"Who brought the galleys and said all this to you?" Will said with some jealousy.
"Some man of the Westminster company – Bodkin or Pipkin or some such name. No whit abashed at the prospect of seeing God's work buffed and polished in a foul and pestilential prison. The apostles, he said, were in prison before being variously crucified."
"That will not be your fate. Whatever your fate is, it will not be that. That is the fate of the godly." And then, before they entered the Dog Tavern, "Is it you only of all our secular versifiers that are bidden trim the sails of the galleys?"
"Oh, there is Chapman, also Jack Donne – not properly secular, there is talk of his taking holy orders this year. Marston's name was mentioned but I was quick there. If, I said, you want a Bible that beginneth with In the ininalities of the mondial entities the Omnicompetent fabricated the celestial and terrene quiddities, then have Jack Marston by all means. There were others mentioned, smaller men."
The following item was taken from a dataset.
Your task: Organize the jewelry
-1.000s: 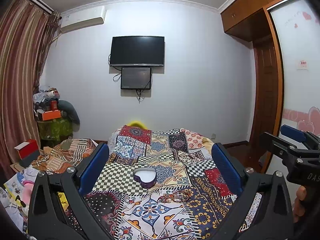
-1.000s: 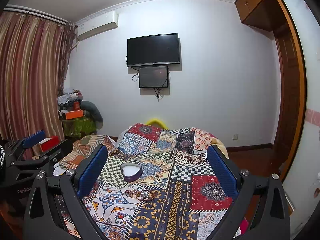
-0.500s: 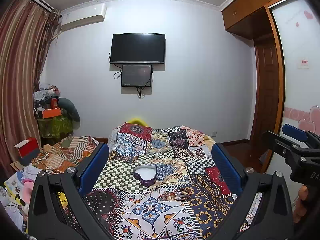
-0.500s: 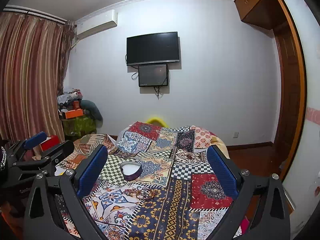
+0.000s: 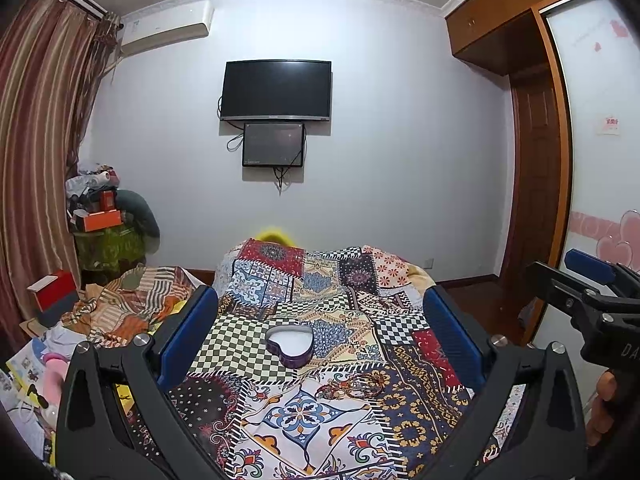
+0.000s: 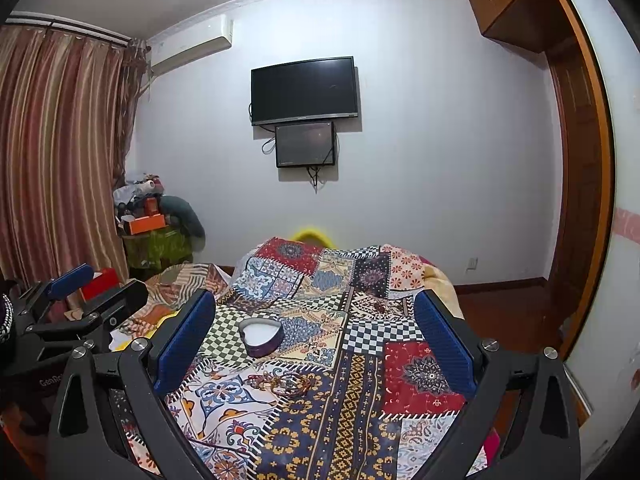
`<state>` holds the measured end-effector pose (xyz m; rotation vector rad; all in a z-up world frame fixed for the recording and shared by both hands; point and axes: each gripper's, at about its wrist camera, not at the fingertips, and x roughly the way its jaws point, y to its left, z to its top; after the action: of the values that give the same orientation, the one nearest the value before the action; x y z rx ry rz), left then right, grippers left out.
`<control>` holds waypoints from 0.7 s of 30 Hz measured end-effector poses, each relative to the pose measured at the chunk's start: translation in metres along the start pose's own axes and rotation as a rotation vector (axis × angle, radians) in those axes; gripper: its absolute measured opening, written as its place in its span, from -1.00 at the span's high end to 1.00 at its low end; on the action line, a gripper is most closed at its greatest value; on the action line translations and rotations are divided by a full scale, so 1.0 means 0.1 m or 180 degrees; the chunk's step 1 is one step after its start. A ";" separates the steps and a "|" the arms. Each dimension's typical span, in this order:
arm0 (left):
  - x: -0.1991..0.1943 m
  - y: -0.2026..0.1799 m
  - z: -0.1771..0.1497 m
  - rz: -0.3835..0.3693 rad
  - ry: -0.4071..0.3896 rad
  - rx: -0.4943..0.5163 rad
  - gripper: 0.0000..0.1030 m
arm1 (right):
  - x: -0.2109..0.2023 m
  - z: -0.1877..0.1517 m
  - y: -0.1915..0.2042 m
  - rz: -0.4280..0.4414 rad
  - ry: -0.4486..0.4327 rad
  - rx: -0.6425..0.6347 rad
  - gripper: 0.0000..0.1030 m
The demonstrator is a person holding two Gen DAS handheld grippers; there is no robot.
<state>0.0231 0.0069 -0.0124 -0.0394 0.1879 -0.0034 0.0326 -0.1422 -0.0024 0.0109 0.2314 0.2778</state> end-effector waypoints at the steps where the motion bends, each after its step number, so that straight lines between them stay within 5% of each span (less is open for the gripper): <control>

"Was I," Will asked, "mentioned?"
They sat down not far from Beaumont and Fletcher with their one doxy who, being born under the sign of Libra, was fain to bestow kisses and clips equally on both. When the jug of canary came Ben was able to have his laugh out.
"Why do you laugh? What is risible in me or others or elsewhere?"
"There were special orders that you should not be brought in. No Latin or Greek nor Hebrew – that was brushed aside as of small moment. But the King has a long memory and himself said that he would not hae that quick laddie that was perm with his imperrrtinencies."
"How do you know this?"
"There is some foolish rhyme fathered on you about the King sticking his lively harding andrew up the translators to make them come quicker and threatening to cut off their old and new testicles if they did not. It could not be you, it is too corky and bad even for you. But I will be kind. You shall not be out in the cold like the foolish virgins. I, Ben-oni, the Benjamin that Jacobus loveth, though he cannot keep me out of jail, I am ready to deliver sundry psalms into your palms."
"Is there money in it?"
"Honour, glory, perhaps an eternal crown."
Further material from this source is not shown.